Where does the word "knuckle" show up in the records? Copy every line that has it.
::: Extracted data
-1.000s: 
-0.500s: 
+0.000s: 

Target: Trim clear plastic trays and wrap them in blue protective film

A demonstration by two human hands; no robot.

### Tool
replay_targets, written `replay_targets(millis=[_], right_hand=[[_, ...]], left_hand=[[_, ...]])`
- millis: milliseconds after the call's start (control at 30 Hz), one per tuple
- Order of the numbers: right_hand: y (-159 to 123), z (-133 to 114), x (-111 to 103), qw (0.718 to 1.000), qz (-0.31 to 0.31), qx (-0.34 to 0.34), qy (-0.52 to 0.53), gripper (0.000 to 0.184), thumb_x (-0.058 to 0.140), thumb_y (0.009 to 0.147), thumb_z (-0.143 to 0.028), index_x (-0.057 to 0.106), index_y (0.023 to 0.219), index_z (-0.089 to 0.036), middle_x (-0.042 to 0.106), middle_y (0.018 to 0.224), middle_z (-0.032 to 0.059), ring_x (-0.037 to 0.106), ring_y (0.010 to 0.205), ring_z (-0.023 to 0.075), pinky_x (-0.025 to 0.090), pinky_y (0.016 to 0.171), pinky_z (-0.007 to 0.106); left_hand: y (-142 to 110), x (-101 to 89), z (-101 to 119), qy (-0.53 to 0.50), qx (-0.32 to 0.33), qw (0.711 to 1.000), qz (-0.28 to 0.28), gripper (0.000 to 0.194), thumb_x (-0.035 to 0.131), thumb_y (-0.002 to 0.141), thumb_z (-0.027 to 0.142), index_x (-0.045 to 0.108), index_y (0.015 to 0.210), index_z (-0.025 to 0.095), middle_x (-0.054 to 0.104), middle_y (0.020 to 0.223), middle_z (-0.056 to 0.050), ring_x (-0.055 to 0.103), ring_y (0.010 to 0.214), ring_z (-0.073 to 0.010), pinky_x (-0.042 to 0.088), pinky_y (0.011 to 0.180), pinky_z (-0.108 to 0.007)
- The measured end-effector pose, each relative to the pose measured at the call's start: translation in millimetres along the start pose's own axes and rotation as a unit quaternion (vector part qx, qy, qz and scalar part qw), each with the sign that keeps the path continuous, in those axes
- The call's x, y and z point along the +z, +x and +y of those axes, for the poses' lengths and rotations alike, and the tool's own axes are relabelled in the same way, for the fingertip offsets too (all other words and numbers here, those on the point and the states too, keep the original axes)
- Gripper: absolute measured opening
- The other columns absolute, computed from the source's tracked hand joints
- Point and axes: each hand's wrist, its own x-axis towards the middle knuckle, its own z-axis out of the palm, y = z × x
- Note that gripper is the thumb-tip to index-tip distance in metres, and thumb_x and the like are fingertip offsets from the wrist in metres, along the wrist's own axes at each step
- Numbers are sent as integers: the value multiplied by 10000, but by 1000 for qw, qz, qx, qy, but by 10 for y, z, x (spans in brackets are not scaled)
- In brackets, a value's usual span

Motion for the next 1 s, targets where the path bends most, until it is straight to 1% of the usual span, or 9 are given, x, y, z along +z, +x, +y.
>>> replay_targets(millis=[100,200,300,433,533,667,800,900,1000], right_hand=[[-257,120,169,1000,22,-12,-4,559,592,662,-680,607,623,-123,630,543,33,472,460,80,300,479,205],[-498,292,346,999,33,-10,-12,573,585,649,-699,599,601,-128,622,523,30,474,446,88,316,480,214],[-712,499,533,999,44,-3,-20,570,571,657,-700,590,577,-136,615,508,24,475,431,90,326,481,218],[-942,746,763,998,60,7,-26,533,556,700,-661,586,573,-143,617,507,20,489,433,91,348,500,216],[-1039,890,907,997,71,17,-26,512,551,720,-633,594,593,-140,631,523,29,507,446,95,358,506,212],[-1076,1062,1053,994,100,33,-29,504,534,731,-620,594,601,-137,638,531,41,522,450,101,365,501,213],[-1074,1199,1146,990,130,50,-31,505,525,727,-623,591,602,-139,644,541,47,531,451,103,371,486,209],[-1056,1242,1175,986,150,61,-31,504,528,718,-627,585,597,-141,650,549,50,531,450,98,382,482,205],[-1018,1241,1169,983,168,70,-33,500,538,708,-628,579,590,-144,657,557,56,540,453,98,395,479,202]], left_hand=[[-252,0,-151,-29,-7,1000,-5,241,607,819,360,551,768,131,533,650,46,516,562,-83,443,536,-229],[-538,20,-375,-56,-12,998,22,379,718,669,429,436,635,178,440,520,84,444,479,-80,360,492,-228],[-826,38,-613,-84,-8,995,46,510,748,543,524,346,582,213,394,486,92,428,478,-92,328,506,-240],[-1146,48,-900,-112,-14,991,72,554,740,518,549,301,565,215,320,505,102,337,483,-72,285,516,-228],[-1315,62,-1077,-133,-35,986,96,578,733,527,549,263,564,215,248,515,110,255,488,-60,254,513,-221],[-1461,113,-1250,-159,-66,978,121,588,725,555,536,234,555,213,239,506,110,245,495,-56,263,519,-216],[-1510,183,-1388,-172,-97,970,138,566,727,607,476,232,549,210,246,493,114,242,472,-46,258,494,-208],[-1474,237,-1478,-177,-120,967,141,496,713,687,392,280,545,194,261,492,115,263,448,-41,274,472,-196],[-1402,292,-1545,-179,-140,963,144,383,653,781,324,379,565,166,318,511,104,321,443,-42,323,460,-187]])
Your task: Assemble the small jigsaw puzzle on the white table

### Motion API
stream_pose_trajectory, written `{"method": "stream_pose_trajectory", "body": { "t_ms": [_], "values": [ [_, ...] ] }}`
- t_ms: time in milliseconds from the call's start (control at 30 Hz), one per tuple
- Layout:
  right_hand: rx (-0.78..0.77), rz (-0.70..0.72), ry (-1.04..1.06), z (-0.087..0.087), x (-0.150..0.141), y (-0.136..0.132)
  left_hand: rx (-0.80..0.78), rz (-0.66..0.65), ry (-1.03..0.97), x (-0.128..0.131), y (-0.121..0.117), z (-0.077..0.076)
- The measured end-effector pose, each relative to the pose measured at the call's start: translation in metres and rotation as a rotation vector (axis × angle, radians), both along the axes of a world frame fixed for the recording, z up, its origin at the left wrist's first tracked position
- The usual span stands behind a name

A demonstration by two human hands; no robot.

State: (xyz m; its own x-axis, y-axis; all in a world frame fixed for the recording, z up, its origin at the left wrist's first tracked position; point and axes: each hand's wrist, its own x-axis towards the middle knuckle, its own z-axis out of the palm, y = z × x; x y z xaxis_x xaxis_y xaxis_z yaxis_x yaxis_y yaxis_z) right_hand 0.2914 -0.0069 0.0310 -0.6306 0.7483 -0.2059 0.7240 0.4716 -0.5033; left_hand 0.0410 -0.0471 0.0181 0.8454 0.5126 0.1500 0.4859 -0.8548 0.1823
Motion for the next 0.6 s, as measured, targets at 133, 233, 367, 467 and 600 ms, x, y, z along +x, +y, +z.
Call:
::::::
Written response:
- Point and axes: each hand's wrist, its own x-axis towards the middle knuckle, its own z-axis out of the palm, y = z × x
State: (xyz m; its own x-axis, y-axis; all in a world frame fixed for the recording, z up, its origin at the left wrist's first tracked position; point and axes: each hand's wrist, its own x-axis towards the middle knuckle, its own z-axis out of the palm, y = z × x; x y z xaxis_x xaxis_y xaxis_z yaxis_x yaxis_y yaxis_z) right_hand 0.2914 -0.0069 0.0310 -0.6306 0.7483 -0.2059 0.7240 0.4716 -0.5033; left_hand 0.0410 -0.0471 0.0181 0.8454 0.5126 0.1500 0.4859 -0.8548 0.1823

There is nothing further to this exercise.